What you should do:
Count the lines below that contain the word "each" and give only that number.

Raw data:
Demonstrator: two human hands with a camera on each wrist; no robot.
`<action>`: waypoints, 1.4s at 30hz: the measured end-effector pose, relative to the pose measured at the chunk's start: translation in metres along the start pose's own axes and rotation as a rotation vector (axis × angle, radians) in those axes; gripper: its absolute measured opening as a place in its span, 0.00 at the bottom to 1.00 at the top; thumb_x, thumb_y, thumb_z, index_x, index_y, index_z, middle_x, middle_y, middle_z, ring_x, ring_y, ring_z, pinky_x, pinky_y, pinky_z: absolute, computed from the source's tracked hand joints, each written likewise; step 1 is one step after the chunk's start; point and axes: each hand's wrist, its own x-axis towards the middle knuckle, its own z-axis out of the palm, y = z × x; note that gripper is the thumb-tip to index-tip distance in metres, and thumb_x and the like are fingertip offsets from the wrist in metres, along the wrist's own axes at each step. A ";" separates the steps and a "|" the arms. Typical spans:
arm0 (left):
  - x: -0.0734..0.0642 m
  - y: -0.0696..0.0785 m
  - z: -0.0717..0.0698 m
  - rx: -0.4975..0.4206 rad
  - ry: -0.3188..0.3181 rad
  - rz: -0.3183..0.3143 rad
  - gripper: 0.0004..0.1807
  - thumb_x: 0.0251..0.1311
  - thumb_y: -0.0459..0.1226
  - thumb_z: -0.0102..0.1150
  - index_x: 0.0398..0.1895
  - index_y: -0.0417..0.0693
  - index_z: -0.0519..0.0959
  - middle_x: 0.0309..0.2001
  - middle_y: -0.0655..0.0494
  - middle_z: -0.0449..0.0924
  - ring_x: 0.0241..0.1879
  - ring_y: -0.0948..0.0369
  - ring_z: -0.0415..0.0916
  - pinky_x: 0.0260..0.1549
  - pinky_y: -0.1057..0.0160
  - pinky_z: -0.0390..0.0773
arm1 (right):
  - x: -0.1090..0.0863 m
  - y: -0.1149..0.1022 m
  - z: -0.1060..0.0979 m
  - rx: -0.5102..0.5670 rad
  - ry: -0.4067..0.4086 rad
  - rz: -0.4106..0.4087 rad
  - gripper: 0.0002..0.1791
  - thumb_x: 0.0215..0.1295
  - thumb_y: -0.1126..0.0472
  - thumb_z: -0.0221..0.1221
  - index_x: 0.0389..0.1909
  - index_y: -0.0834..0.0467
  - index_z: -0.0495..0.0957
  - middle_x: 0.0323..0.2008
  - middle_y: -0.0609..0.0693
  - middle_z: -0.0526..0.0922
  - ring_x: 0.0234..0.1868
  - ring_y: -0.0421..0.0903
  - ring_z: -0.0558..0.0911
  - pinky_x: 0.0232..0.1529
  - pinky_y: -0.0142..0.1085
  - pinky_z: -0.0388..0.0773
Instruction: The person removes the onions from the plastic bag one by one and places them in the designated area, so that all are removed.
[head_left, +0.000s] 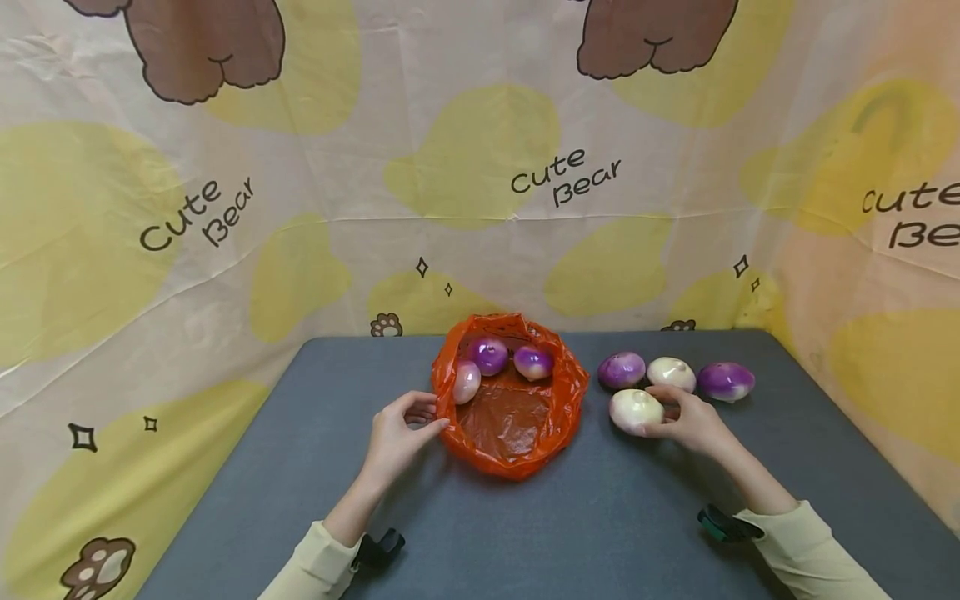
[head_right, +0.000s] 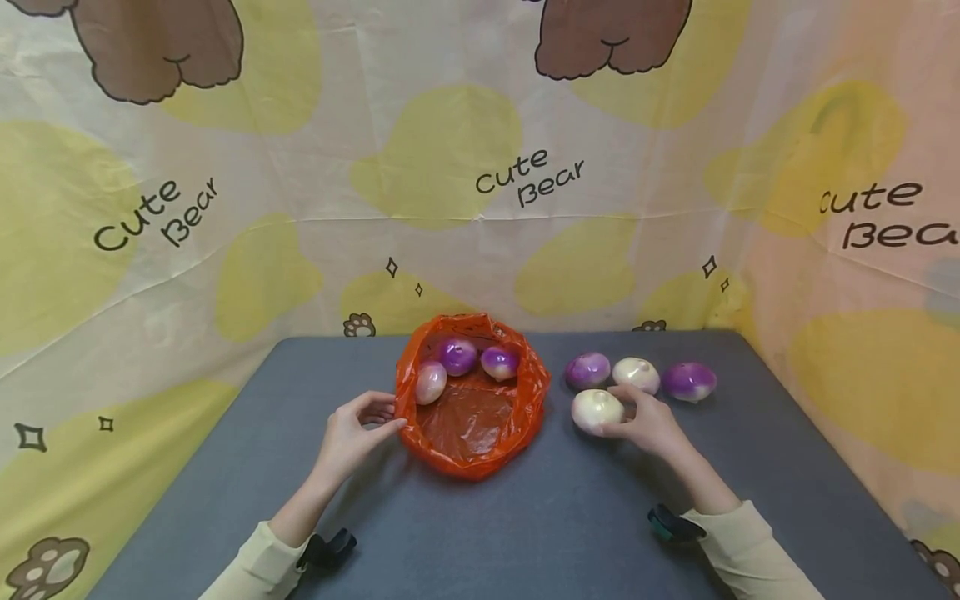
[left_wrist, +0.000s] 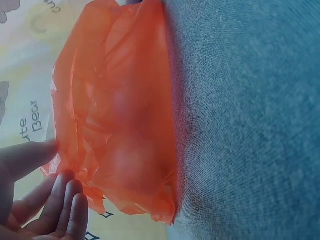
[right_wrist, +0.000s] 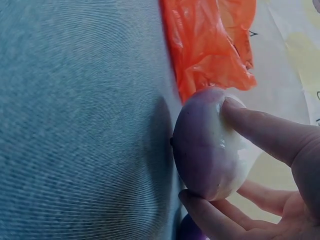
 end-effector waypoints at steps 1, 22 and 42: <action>0.000 0.000 0.000 0.000 0.001 -0.004 0.18 0.46 0.35 0.73 0.42 0.42 0.81 0.36 0.48 0.83 0.37 0.53 0.80 0.43 0.50 0.81 | 0.000 0.001 0.001 0.002 -0.002 0.000 0.39 0.49 0.51 0.71 0.58 0.67 0.70 0.55 0.68 0.76 0.48 0.61 0.81 0.45 0.50 0.80; -0.001 -0.001 -0.002 0.018 -0.006 0.007 0.16 0.47 0.38 0.73 0.40 0.49 0.81 0.35 0.55 0.82 0.35 0.60 0.79 0.41 0.55 0.82 | -0.001 0.003 0.003 0.015 -0.014 -0.033 0.38 0.50 0.52 0.71 0.58 0.69 0.70 0.55 0.68 0.75 0.49 0.63 0.80 0.47 0.51 0.79; -0.001 -0.002 -0.001 0.010 -0.006 0.011 0.16 0.47 0.37 0.73 0.40 0.48 0.81 0.35 0.54 0.82 0.35 0.60 0.79 0.42 0.55 0.82 | -0.001 0.005 0.003 0.007 -0.029 -0.007 0.39 0.52 0.50 0.69 0.60 0.67 0.68 0.57 0.68 0.73 0.54 0.66 0.76 0.49 0.55 0.76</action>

Your solution:
2